**Instructions for the task**
Go through the entries below and print, exactly, the lines starting at the one with "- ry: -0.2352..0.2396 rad" and ending at the one with "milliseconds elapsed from", keeping both ends and no others.

**Input data**
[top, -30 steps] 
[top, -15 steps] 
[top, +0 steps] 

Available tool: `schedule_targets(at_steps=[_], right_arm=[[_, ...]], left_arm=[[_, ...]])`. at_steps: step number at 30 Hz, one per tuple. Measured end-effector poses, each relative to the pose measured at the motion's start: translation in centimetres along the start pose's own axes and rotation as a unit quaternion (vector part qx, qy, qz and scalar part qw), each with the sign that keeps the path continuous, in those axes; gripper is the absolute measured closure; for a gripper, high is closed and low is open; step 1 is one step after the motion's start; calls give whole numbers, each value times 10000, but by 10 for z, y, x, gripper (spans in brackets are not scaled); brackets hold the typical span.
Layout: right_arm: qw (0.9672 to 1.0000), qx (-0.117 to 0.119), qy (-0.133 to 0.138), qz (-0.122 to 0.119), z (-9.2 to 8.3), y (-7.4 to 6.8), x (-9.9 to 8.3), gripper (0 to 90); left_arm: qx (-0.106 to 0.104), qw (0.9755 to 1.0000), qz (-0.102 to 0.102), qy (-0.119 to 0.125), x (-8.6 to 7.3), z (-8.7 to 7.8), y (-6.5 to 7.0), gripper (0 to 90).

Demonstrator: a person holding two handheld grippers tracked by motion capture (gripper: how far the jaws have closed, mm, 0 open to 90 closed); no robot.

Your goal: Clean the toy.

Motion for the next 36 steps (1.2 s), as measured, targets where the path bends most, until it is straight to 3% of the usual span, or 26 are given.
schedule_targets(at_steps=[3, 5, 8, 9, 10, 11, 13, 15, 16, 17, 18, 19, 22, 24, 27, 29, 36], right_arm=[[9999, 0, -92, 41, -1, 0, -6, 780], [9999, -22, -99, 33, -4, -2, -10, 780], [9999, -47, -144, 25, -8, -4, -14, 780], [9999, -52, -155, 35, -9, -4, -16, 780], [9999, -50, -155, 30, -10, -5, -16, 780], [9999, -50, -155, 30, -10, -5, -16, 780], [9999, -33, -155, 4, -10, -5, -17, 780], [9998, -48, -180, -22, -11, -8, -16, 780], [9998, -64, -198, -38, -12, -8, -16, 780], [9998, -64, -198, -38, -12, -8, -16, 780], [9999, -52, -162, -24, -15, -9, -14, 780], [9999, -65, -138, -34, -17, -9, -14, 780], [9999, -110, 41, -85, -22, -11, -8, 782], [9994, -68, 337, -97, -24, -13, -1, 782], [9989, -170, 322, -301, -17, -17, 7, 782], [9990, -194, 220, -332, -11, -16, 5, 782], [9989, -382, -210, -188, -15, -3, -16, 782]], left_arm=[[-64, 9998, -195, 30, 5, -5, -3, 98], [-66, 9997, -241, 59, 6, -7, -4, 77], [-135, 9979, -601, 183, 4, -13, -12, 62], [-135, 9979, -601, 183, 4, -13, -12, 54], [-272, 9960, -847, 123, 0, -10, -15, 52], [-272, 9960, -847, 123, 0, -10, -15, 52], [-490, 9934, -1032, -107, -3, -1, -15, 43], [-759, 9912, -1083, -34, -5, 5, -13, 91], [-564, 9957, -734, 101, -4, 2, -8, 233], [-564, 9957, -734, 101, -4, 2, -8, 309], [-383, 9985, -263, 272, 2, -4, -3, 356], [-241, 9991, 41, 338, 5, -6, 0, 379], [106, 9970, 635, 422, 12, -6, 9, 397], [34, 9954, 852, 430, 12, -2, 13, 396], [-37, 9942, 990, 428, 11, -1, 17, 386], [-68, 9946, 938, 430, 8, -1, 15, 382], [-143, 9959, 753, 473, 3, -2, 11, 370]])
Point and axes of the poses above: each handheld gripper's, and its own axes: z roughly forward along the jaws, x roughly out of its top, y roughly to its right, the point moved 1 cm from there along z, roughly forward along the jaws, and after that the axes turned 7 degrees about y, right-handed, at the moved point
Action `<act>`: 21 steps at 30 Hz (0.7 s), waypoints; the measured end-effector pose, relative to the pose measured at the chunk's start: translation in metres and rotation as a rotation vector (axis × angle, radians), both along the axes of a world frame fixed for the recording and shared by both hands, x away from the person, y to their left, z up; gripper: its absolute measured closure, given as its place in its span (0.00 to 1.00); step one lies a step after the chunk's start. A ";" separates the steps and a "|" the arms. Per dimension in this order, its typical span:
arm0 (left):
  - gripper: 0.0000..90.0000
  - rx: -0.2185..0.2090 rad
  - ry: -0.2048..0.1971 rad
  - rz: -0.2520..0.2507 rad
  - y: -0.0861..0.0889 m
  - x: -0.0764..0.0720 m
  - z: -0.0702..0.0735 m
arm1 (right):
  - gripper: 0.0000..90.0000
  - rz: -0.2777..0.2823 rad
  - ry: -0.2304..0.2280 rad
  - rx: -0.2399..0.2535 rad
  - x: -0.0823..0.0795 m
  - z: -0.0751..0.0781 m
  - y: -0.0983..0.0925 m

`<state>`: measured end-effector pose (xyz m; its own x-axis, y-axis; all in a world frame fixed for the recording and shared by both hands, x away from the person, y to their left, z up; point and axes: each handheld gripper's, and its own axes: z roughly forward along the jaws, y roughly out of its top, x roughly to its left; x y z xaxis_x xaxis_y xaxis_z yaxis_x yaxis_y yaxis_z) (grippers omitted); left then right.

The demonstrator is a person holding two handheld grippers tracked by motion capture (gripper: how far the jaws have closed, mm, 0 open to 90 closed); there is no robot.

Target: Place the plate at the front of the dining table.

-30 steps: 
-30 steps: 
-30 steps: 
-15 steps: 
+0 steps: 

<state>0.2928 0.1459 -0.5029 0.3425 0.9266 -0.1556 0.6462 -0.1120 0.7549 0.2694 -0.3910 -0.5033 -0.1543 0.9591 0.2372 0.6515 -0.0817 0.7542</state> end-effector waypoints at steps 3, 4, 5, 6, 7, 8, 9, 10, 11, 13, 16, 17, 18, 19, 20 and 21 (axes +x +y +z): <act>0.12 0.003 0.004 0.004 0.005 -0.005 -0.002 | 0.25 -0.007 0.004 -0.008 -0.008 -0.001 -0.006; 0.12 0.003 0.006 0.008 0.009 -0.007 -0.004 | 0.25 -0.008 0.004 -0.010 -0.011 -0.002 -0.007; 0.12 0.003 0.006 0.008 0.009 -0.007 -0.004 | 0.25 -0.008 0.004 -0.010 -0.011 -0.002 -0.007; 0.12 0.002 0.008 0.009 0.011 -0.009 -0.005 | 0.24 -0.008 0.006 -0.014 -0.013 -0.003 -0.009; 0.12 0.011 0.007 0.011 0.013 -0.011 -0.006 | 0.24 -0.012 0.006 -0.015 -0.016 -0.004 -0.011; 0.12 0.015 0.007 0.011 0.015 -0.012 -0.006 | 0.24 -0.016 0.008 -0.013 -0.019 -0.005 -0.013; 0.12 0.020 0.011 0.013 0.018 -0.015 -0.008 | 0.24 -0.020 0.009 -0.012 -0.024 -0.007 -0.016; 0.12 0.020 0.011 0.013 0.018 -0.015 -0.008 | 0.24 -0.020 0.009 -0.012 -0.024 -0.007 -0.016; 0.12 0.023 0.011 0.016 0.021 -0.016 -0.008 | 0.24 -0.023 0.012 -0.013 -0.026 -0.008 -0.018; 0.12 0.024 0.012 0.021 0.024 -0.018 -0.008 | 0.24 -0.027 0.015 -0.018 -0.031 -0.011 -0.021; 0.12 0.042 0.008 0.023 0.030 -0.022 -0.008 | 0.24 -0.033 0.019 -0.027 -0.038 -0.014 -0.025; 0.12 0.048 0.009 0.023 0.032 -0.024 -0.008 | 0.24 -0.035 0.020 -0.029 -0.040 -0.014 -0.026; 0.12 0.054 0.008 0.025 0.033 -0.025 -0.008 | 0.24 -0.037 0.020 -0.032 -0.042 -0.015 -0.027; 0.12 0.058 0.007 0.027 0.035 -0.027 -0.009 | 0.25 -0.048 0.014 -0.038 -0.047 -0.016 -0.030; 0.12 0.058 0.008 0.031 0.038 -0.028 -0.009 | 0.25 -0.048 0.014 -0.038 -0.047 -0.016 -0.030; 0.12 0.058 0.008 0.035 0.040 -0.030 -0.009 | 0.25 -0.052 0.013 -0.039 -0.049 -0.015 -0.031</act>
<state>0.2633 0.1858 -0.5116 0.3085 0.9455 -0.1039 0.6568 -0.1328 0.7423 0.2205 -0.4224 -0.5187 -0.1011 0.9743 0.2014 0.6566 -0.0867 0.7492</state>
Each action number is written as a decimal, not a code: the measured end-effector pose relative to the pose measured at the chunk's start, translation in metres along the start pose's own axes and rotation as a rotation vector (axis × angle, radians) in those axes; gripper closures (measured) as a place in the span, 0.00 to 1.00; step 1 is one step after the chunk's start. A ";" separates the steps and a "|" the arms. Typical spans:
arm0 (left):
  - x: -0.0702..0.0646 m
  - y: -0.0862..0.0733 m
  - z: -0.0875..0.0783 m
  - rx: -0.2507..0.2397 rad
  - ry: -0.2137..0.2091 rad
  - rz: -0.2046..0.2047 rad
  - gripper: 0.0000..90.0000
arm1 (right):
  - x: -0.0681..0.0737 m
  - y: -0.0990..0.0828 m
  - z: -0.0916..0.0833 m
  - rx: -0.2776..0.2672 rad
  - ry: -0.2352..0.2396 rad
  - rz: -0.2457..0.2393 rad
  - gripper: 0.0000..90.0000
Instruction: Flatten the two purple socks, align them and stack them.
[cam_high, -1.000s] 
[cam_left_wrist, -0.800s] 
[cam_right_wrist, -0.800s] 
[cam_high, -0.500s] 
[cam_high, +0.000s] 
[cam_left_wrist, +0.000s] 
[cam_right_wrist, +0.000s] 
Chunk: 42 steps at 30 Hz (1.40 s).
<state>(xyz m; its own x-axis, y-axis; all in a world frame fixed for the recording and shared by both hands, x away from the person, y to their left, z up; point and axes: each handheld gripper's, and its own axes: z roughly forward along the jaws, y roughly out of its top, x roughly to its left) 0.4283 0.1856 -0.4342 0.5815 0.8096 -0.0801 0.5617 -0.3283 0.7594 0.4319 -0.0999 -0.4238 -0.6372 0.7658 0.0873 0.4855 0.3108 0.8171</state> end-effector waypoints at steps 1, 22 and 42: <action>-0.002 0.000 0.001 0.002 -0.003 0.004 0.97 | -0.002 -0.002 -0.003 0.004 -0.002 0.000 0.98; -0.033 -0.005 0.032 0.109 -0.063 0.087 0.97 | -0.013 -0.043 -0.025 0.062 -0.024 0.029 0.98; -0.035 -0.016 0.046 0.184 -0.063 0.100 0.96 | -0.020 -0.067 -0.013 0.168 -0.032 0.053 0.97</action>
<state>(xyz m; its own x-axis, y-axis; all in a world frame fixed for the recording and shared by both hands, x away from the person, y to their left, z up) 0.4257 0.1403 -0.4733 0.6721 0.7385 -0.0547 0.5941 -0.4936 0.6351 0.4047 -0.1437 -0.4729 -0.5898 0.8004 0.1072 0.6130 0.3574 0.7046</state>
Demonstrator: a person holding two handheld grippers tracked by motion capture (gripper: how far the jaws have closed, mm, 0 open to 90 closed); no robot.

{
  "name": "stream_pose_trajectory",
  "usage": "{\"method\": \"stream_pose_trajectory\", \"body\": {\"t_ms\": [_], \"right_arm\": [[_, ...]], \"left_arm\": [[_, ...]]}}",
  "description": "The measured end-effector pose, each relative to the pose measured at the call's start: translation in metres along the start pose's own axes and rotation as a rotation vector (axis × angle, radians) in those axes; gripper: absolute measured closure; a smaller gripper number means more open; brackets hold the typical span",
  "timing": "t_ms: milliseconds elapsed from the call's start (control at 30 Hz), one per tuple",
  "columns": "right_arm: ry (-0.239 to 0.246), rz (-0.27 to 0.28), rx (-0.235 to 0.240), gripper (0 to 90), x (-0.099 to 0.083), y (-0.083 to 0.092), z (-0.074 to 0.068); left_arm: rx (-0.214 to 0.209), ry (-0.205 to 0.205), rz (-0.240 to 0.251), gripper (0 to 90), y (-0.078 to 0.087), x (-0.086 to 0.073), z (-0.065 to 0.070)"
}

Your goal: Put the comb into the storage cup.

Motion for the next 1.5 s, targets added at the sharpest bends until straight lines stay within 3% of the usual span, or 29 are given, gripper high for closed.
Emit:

**Reply to the task**
  - ry: -0.2352..0.2396 rad
  - rz: -0.2457..0.2393 rad
  - gripper: 0.0000..90.0000
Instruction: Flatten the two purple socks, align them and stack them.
[cam_high, -1.000s] 
[cam_left_wrist, -0.800s] 
[cam_right_wrist, -0.800s] 
[cam_high, -0.500s] 
[cam_high, +0.000s] 
[cam_left_wrist, +0.000s] 
[cam_right_wrist, +0.000s] 
Chunk: 42 steps at 30 Hz (1.40 s).
<state>(xyz m; its own x-axis, y-axis; all in a world frame fixed for the recording and shared by both hands, x away from the person, y to their left, z up; point and axes: each handheld gripper's, and its own axes: z roughly forward along the jaws, y roughly out of its top, x roughly to its left) 0.4283 0.1856 -0.4342 0.5815 0.8096 -0.0801 0.5617 -0.3283 0.7594 0.4319 -0.0999 -0.4238 -0.6372 0.7658 0.0873 0.4855 0.3108 0.8171</state> end-effector waypoints at steps 1, 22 and 42: <action>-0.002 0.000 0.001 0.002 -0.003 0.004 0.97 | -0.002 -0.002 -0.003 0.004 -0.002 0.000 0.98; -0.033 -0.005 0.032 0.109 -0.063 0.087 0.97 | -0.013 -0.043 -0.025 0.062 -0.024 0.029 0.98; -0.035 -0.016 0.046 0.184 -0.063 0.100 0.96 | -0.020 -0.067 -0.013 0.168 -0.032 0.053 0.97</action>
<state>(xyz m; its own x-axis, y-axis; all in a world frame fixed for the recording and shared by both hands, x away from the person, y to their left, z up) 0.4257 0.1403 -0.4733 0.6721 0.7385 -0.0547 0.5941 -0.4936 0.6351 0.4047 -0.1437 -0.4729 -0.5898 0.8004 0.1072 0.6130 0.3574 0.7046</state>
Demonstrator: a person holding two handheld grippers tracked by motion capture (gripper: how far the jaws have closed, mm, 0 open to 90 closed); no robot.

{
  "name": "stream_pose_trajectory",
  "usage": "{\"method\": \"stream_pose_trajectory\", \"body\": {\"t_ms\": [_], \"right_arm\": [[_, ...]], \"left_arm\": [[_, ...]]}}",
  "description": "The measured end-effector pose, each relative to the pose measured at the call's start: translation in metres along the start pose's own axes and rotation as a rotation vector (axis × angle, radians) in those axes; gripper: absolute measured closure; a smaller gripper number means more open; brackets hold the typical span",
  "timing": "t_ms: milliseconds elapsed from the call's start (control at 30 Hz), one per tuple",

Apart from this answer, nothing more is required.